Some of my other thoughts on immigration
Before we make e-verify a requirement, we need to work out the kinks. If we do mandatory e-verify then it needs to be coupled with a path to get people documented. In response to this part of this ARTICLE :
Recently, the Western Growers Association and California Farm Bureau Federation, among others, blocked a bill that would have made E-Verify mandatory, despite several pro-business concessions. As a result, workers from economies devastated by U.S. agriculture will continue to be invited in with the promise of work in order to be cheaply and illegally exploited. Lacking full legal rights, these noncitizens will be impossible to unionize and will be kept in constant fear of being arrested and criminalized.
I really HATE the guest worker visas that tie a worker to one company. If we need immigrants, then the work visa should be renewable and transferable and offer a clear path to citizenship. Quote from this ARTICLE:
The urgency around that shortage was clear at a congressional hearing last week when senators pressed Homeland Security Secretary Kirstjen Nielsen on additional visas for seasonal foreign workers.
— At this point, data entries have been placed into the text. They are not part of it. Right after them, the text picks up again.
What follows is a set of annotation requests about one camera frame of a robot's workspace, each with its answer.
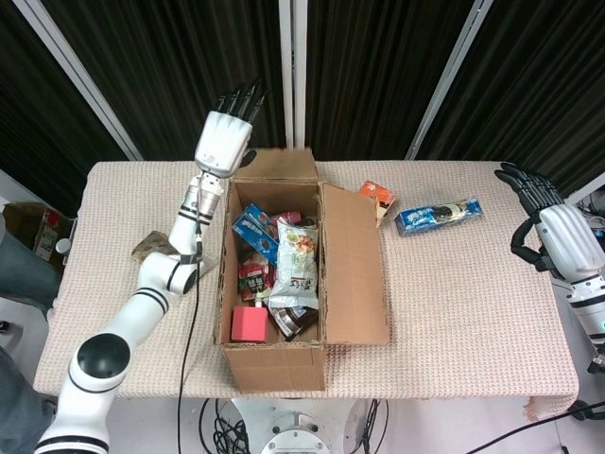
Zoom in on white green snack bag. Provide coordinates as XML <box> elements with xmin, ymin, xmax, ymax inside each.
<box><xmin>268</xmin><ymin>219</ymin><xmax>319</xmax><ymax>311</ymax></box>

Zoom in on grey round robot base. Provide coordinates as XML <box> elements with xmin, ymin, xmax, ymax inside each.
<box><xmin>229</xmin><ymin>399</ymin><xmax>374</xmax><ymax>454</ymax></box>

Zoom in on gold foil snack bag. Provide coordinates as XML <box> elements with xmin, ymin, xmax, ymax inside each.
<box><xmin>130</xmin><ymin>230</ymin><xmax>181</xmax><ymax>264</ymax></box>

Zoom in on brown cardboard shipping box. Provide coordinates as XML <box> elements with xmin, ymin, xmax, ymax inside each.
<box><xmin>213</xmin><ymin>147</ymin><xmax>392</xmax><ymax>394</ymax></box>

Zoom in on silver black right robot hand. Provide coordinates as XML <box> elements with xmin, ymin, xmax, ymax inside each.
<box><xmin>493</xmin><ymin>161</ymin><xmax>605</xmax><ymax>285</ymax></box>

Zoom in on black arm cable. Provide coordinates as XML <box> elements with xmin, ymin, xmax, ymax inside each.
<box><xmin>177</xmin><ymin>174</ymin><xmax>207</xmax><ymax>454</ymax></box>
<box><xmin>472</xmin><ymin>349</ymin><xmax>605</xmax><ymax>454</ymax></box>

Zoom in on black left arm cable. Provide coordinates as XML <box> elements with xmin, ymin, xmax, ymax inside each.
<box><xmin>177</xmin><ymin>174</ymin><xmax>207</xmax><ymax>454</ymax></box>

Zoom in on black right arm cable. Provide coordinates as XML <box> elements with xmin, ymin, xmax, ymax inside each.
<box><xmin>472</xmin><ymin>349</ymin><xmax>605</xmax><ymax>454</ymax></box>

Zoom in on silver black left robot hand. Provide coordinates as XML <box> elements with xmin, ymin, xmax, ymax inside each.
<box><xmin>194</xmin><ymin>78</ymin><xmax>269</xmax><ymax>180</ymax></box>

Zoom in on dark brown snack packet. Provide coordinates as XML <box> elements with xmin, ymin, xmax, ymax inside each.
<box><xmin>268</xmin><ymin>305</ymin><xmax>318</xmax><ymax>338</ymax></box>

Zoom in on black floor cable bundle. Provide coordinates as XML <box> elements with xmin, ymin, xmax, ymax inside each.
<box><xmin>352</xmin><ymin>399</ymin><xmax>393</xmax><ymax>454</ymax></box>
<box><xmin>198</xmin><ymin>398</ymin><xmax>251</xmax><ymax>454</ymax></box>

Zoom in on black ribbed screen panel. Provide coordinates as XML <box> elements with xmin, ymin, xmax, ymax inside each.
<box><xmin>0</xmin><ymin>0</ymin><xmax>129</xmax><ymax>204</ymax></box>
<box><xmin>304</xmin><ymin>0</ymin><xmax>474</xmax><ymax>161</ymax></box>
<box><xmin>415</xmin><ymin>0</ymin><xmax>605</xmax><ymax>218</ymax></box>
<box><xmin>40</xmin><ymin>0</ymin><xmax>289</xmax><ymax>162</ymax></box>

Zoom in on red dark snack packet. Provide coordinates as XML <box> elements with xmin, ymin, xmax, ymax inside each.
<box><xmin>237</xmin><ymin>253</ymin><xmax>276</xmax><ymax>304</ymax></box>

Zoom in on person in blue jeans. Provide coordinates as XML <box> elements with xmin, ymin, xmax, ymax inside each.
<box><xmin>0</xmin><ymin>226</ymin><xmax>62</xmax><ymax>454</ymax></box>

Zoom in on white metal frame post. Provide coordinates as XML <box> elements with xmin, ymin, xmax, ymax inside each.
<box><xmin>405</xmin><ymin>0</ymin><xmax>495</xmax><ymax>161</ymax></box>
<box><xmin>562</xmin><ymin>172</ymin><xmax>605</xmax><ymax>207</ymax></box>
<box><xmin>278</xmin><ymin>0</ymin><xmax>308</xmax><ymax>152</ymax></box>
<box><xmin>21</xmin><ymin>0</ymin><xmax>143</xmax><ymax>162</ymax></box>

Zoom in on beige woven tablecloth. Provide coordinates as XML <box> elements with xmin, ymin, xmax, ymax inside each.
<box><xmin>32</xmin><ymin>160</ymin><xmax>580</xmax><ymax>422</ymax></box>

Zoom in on orange biscuit box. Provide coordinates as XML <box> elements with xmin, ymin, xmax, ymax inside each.
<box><xmin>355</xmin><ymin>181</ymin><xmax>396</xmax><ymax>231</ymax></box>

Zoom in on red cube box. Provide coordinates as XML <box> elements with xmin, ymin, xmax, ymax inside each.
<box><xmin>230</xmin><ymin>306</ymin><xmax>269</xmax><ymax>342</ymax></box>

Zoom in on brown carton on floor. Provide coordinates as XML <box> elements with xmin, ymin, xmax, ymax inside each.
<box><xmin>4</xmin><ymin>201</ymin><xmax>77</xmax><ymax>259</ymax></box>

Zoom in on blue Oreo cookie pack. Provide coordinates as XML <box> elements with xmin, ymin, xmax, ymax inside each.
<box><xmin>393</xmin><ymin>197</ymin><xmax>484</xmax><ymax>237</ymax></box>

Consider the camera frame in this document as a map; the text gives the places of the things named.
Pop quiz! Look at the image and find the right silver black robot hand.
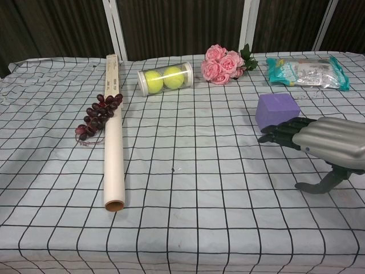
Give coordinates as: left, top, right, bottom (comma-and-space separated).
257, 116, 365, 195

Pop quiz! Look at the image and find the purple foam block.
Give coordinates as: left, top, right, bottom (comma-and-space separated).
255, 94, 302, 134

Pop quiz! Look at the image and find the teal clear snack bag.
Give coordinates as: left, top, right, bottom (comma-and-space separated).
265, 55, 350, 92

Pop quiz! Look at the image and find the pink rose bouquet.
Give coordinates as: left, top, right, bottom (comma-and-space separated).
200, 43, 259, 86

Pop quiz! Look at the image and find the light blue checkered tablecloth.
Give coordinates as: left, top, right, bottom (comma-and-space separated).
0, 51, 365, 274

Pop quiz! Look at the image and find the yellow tennis ball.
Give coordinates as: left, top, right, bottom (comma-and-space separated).
163, 67, 184, 89
144, 70, 164, 94

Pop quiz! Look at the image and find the clear plastic ball tube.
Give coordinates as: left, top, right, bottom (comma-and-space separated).
137, 62, 194, 96

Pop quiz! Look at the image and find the dark brown curtain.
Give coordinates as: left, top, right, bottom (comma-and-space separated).
0, 0, 365, 78

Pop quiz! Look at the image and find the long beige paper roll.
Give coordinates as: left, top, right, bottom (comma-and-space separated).
103, 54, 126, 212

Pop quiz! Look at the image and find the dark red grape bunch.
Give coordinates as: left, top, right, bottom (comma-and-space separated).
74, 93, 124, 146

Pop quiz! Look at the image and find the white metal frame post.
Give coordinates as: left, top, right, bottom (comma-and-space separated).
311, 0, 339, 52
102, 0, 128, 62
238, 0, 261, 54
When we talk about enforcing immigration laws, it’s important to be quite specific about what we mean. Sometimes, this immigration enforcement is explicitly violent, like when Border Patrol officials unleash teargas (a chemical weapon banned in warfare) on toddlers, when they rip children from their mothers’ arms, when they kick women huddled on the concrete floors of border cells and scream at them that they are animals. Other times it’s something humdrum and largely invisible: the border guard who calmly tells an asylum seeker at a port of entry that there is “no more room” in the U.S., the judge who silently decides that the terrified person in front of them hasn’t done quite enough to deserve a favorable exercise of discretion, the police officer who has a funny habit of always stopping cars with Hispanic-looking drivers, the countless bureaucrats who review immigration applications and deny them without explanation. All of these acts, from the monstrous to the mundane, have real-world effects on individual people.
George Washington embraced a vision for an open America that could almost be read today as a form of deep idealism or altruism. “America is open to receive not only the opulent and respectable stranger, but the oppressed and persecuted of all nations and religions,” he told newly arrived Irishmen in 1783. He assured them they’d be “welcome to a participation of all our rights and privileges, if by decency and propriety of conduct they appear to merit the enjoyment.”